**Instructions for the task:** A line belongs in the answer only if it contains the word "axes"; copy every such line from the listing below.

::::::::

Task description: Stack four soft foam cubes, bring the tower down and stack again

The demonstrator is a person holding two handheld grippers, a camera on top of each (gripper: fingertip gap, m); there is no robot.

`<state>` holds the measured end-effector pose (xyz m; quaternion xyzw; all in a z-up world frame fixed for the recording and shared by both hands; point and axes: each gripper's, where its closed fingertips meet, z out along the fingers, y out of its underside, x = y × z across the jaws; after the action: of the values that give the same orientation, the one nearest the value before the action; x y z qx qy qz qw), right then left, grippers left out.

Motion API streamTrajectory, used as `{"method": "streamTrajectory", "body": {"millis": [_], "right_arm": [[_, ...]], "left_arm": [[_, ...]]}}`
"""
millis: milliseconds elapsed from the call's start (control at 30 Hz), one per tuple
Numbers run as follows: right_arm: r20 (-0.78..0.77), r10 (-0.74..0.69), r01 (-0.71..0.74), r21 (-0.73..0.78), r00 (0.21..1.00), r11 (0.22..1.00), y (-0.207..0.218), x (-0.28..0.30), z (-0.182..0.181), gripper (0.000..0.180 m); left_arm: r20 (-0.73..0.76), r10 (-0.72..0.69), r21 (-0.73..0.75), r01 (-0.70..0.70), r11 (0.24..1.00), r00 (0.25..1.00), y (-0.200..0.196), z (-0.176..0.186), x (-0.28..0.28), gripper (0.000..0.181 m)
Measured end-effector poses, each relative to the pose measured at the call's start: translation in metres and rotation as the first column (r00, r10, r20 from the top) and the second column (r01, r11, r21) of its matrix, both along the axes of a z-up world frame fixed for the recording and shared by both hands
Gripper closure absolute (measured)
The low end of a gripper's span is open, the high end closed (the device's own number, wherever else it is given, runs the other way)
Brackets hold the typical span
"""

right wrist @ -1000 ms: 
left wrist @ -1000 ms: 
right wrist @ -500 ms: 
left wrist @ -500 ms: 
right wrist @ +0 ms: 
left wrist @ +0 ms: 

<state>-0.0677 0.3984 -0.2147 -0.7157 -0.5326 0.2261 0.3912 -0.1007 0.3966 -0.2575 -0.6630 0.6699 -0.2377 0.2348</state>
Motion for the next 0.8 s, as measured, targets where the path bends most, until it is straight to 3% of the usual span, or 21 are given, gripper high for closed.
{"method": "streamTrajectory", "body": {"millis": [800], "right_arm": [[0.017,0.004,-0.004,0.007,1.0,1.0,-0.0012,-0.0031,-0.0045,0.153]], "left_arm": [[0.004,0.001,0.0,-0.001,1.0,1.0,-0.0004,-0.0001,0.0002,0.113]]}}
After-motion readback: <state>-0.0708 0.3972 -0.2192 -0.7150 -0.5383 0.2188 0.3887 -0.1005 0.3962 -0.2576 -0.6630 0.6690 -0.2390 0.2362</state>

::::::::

**Solution for this problem:**
`<state>` holds the measured end-effector pose (xyz m; quaternion xyzw; all in a z-up world frame fixed for the recording and shared by both hands; point and axes: each gripper's, where its closed fingertips meet, z out along the fingers, y out of its underside, x = y × z across the jaws; after the action: of the values that give the same orientation, the one nearest the value before the action; x y z qx qy qz qw), right then left, grippers left out.
Measured end-effector poses, each relative to the pose measured at the call's start: translation in metres and rotation as the first column (r00, r10, r20 from the top) and the second column (r01, r11, r21) of its matrix, both along the axes of a z-up world frame fixed for the recording and shared by both hands

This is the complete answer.